Immer wieder habe ich meinen Körper mit neuen Diäten drangsaliert, um einem Ideal hinterher zu hecheln, dass es für mich aber in der Form nie geben würde. Nur wusste ich das nicht und so habe ich ihn total aus dem Gleichgewicht gebracht. Ich war sozusagen der personifizierte JoJo-Effekt. Essen wurde etwas, dass nichts mit Spaß und Genuss zu tun hatte. Es war einfach notwendig, um zu überleben. Und permanent stellte ich mir die Frage, was nicht mit mir stimmte. Warum bin ich in diesem Teufelskreis aus kleinem Erfolgserlebnis und tiefer Niedergeschlagenheit wegen einer Diät gefangen? Psychisch war das über Jahre sehr anstrengend. Dieser Diätenterror machte mich mürbe. Ich hatte regelrecht Angst vor dem Essen. Beim Einkaufen war ich verzweifelt, weil ich einfach nicht mehr wusste, was ist gut für mich und was lass ich lieber weg. Was für „Normalsterbliche“ ein völliger Selbstgänger im Supermarkt ist, war für mich der reinste Horror. Bestimmt schaute jeder in meinen Einkaufswagen und verurteilte mich für das, was darin lag. Die Selbstzweifel frassen mich auf. Aber diese andauernde psychische Belastung bekam keiner mit.

Als ich Ende 2017 die Diagnose Lipödem bekam, war das erstmal wie ein Schlag ins Gesicht. Ich wollte mich nicht hinter einer Krankheit verstecken. Dennoch fiel ein Stück Ballast von mir ab. Je mehr ich mich mit dem Thema befasste, umso besser ging es mir mit der Diagnose. Nicht weil ich jetzt sagen konnte: hey, ich bin krank! Nein, viel mehr konnte ich nun nach und nach verstehen, warum meine Beine so sind, wie sie sind. Ich konnte die Schmerzen einordnen, die mich manchmal um den Verstand brachten. Ich verstand plötzlich, warum mein Körper in den letzten Jahrzehnten auf so vieles einfach nicht reagierte. Ja, im Nachhinein kann ich sagen, es war eine Erleichterung. Nun wusste ich, das mit mir alles in Ordnung ist und ich von jetzt an die Chance hatte, nach Lösungen zu suchen.

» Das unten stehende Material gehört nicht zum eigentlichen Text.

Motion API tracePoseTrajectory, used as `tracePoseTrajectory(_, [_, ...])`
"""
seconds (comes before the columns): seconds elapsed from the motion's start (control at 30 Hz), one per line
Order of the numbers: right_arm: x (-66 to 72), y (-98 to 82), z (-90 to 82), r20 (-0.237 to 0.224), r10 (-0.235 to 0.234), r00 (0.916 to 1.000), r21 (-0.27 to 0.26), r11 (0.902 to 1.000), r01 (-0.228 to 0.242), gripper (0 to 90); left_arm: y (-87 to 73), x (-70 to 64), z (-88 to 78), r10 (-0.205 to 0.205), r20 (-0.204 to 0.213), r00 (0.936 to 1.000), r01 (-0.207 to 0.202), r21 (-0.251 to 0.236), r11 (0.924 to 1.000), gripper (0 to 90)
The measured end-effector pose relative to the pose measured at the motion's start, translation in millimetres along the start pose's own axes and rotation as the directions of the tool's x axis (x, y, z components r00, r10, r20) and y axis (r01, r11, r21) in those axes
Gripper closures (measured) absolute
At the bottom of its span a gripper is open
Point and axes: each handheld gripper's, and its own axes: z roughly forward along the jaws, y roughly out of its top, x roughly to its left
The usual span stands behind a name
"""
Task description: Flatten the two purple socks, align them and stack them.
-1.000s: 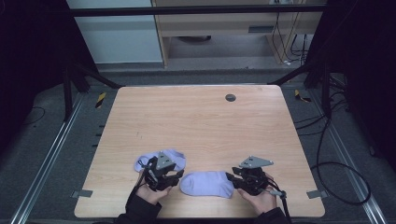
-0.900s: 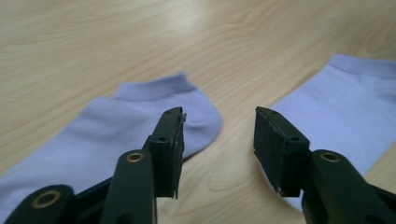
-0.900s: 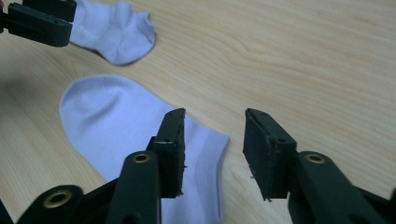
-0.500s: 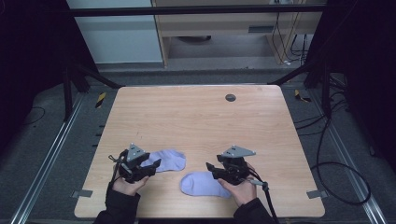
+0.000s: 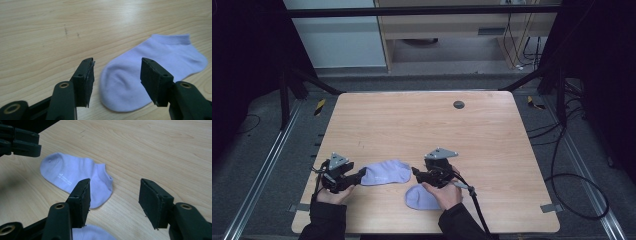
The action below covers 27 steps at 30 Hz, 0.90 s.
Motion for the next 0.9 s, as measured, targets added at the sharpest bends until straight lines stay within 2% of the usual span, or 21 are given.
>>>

Das Online-Magazin Lebensfreude-Aktuell hat einen tollen Artikel zum Thema Lipödem herausgebracht. Hier kannst Du nochmal nachlesen, was die Symptome/Ursachen und möglichen Therapien sind.

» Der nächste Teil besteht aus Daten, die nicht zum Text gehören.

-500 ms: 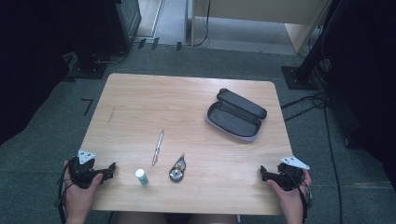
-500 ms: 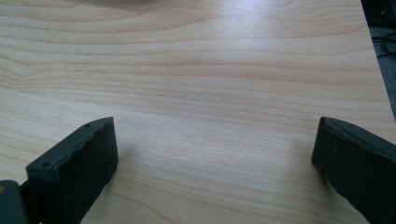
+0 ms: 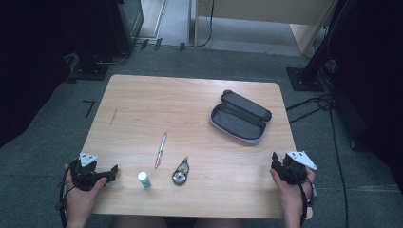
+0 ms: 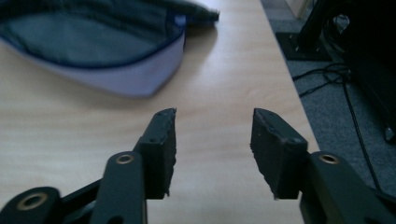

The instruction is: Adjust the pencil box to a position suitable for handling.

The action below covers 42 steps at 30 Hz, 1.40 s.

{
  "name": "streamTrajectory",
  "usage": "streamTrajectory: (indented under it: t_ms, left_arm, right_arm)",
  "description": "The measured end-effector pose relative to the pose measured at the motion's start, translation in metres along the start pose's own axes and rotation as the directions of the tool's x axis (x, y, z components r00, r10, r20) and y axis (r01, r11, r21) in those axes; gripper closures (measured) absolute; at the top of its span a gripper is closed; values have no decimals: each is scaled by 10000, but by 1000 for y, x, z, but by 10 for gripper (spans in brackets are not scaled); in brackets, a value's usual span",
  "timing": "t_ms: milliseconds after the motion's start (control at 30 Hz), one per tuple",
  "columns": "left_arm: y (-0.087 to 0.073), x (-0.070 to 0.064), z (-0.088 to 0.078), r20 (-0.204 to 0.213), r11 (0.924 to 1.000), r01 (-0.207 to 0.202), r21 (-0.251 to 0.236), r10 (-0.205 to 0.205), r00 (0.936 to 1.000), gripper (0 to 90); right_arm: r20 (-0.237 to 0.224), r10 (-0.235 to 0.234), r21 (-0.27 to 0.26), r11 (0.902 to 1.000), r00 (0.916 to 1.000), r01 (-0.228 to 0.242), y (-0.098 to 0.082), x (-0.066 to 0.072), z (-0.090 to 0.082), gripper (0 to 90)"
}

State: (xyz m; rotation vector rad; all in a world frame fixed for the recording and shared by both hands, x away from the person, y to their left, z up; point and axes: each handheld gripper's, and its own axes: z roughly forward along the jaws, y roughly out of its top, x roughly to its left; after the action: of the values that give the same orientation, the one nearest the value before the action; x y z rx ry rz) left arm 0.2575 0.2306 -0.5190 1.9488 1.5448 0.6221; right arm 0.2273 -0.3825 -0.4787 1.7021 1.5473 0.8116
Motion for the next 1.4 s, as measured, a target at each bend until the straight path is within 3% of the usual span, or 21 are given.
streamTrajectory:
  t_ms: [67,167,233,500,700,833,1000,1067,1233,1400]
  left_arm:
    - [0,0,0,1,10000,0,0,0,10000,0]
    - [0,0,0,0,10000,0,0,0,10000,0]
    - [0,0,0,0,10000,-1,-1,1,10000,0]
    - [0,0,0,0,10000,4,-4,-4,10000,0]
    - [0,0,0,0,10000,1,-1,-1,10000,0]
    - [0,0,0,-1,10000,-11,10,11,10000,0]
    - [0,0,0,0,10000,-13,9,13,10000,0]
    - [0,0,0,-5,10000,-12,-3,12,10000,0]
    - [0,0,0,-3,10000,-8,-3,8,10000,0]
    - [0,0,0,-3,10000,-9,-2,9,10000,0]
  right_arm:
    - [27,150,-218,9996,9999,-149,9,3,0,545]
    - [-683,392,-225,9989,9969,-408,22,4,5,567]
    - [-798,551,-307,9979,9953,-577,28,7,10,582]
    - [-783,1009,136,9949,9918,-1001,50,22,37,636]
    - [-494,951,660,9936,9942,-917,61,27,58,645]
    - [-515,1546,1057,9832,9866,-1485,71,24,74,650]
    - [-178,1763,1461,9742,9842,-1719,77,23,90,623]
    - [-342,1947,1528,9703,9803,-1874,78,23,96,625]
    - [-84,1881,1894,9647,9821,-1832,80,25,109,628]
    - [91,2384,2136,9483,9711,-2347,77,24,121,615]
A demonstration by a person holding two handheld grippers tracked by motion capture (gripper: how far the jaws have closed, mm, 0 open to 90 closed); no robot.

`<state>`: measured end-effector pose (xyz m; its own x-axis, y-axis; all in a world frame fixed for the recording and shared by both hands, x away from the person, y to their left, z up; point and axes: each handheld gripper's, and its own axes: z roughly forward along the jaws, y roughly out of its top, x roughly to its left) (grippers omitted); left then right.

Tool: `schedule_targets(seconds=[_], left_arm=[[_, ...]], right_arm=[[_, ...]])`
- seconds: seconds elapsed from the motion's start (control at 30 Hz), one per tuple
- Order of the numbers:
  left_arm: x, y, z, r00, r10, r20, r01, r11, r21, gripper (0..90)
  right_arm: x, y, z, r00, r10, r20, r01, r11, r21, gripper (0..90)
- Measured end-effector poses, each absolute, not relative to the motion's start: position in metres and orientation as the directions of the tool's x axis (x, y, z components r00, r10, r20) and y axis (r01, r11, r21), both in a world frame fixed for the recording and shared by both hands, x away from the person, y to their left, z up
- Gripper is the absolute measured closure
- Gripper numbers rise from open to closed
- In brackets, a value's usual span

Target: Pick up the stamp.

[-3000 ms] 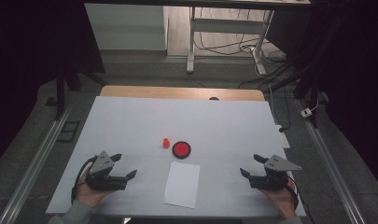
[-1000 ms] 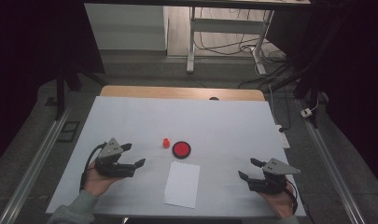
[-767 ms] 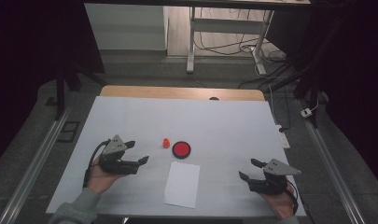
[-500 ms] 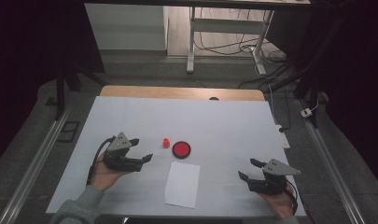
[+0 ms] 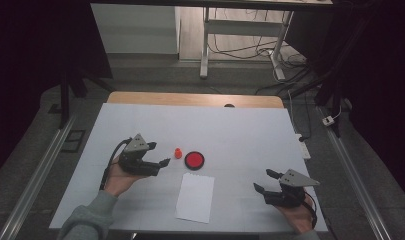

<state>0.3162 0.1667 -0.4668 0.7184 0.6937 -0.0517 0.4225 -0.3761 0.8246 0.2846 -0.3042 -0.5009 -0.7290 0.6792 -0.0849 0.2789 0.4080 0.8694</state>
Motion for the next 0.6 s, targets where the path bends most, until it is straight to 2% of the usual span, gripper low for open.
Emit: schedule_targets(seconds=[0.6], left_arm=[[0.340, 0.154, -0.470, 0.733, 0.678, -0.058, 0.437, -0.403, 0.804, 21.3]], right_arm=[[0.285, -0.301, -0.503, -0.733, 0.674, -0.088, 0.284, 0.421, 0.861, 29.3]])
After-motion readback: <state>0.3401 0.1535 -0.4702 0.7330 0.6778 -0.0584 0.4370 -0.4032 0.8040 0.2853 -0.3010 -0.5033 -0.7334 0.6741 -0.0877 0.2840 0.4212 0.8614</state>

Nun bin ich also seit über zwei Jahren dabei herauszufinden, was mir und meinem Körper gut tut. Es gibt Tage, da gelingt es mir besser. Es gibt aber auch Tage, da fällt es mir verdammt schwer. An solchen Tage bin ich dankbar, dass ich das Laufen für mich entdeckt habe. Es erdet mich, holt mich zurück ins Hier und Jetzt und lässt mich für den Moment glauben, alles ist in Ordnung.

Das Thema Essen ist noch immer einer der bestimmenden Teile in meinem Leben. Aber so langsam erlange ich ein für mich gesundes Verhältnis in Bezug auf Essen. Das ist aber gar nicht so einfach. Es ist ein langwieriger Prozess. Alte Verhaltensmuster, die sich über Jahrzehnte ins Gedächtnis eingebrannt haben, müssen abgestellt werden. Die immer wiederkehrenden Selbstzweifel müssen ausgeräumt werden. Um auf den richtigen Weg zu kommen, habe ich mir Hilfe geholt. Ich arbeite seit Mitte April mit einer Ernährungsberaterin zusammen. Stück für Stück reissen wir Mauern ein. Zusätzlich tausche ich mich mit einer Trainerin für Persönlichkeitsentwicklung aus. Mit ihr arbeite ich vorwiegend in den  Bereichen Meditation und Selbstreflektion, um mit den immer wiederkehrenden Zweifeln und Gedanken besser umgehen zu können.

Mir Hilfe zu holen, war das Beste, was ich machen konnte. Ich kann es nur jeder Betroffenen empfehlen. Wenn Ihr keinen Ausweg findet oder Euch wie im Hamsterrad gefangen fühlt, schaut das Ihr jemanden an die Seite bekommt, der Euch unterstützen kann. Ihr müsst da definitiv nicht alleine durch.